A message at the top of the Document pane confirms that Machine Learning is active.
- Add text references and connections as required.
ETA does the following:
- When you create a new text reference, the exact text will be added to the ‘learned’ namespace in the Machine Learning dictionary (unless an identical entry already exists).
- When you delete a text reference:
- if it was in the Machine Learning dictionary in the ‘Learned’ namespace it will be deleted
- if it was not in the ‘Learned’ namespace it is added to the ‘removed’ namespace
- When ETA applies the dictionary during document processing, any matching ‘removed’ namespace text references are removed first then any matching ‘learned’ text references are added (if they don't overlap existing markup). This removes any bad text references before new ones are added and classes are changed.
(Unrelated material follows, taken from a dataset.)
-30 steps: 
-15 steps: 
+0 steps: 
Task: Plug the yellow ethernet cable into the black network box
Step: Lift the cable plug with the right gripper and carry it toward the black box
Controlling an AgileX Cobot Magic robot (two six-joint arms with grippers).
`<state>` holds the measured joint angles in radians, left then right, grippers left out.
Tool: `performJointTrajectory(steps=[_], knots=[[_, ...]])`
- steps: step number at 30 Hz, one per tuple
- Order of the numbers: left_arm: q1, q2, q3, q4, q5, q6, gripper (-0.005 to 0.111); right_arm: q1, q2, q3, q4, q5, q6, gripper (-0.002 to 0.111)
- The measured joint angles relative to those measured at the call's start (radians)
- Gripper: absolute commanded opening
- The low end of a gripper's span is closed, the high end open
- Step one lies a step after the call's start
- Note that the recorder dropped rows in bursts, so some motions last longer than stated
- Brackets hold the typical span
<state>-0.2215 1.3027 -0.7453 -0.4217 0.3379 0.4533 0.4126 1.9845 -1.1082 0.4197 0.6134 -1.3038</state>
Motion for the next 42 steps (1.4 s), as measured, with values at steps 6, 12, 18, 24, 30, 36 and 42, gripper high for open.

- The dictionary will be applied immediately before Late Stage entity extraction scripts, so a custom script can be used to interact with and refine the result.
- When you create a new connection between text references, Machine Learning will update the Machine Learning script (which is an entity extraction script). For each connection that is created this way, a very simple rule is added that matches the exact text of the connection.
- If you remove a connection, Machine Learning will remove the matching rule from the script (if it was created by Machine Learning).
- When ETA applies the script during document processing, the rules will add the Machine Learning connections but not remove any that you have deleted.
Note: Script rules created by Machine Learning are very basic. They simply consist of existing text references and the tokens between them. They will work as they are but it is recommended that you use them as a template for developing custom entity extraction scripts.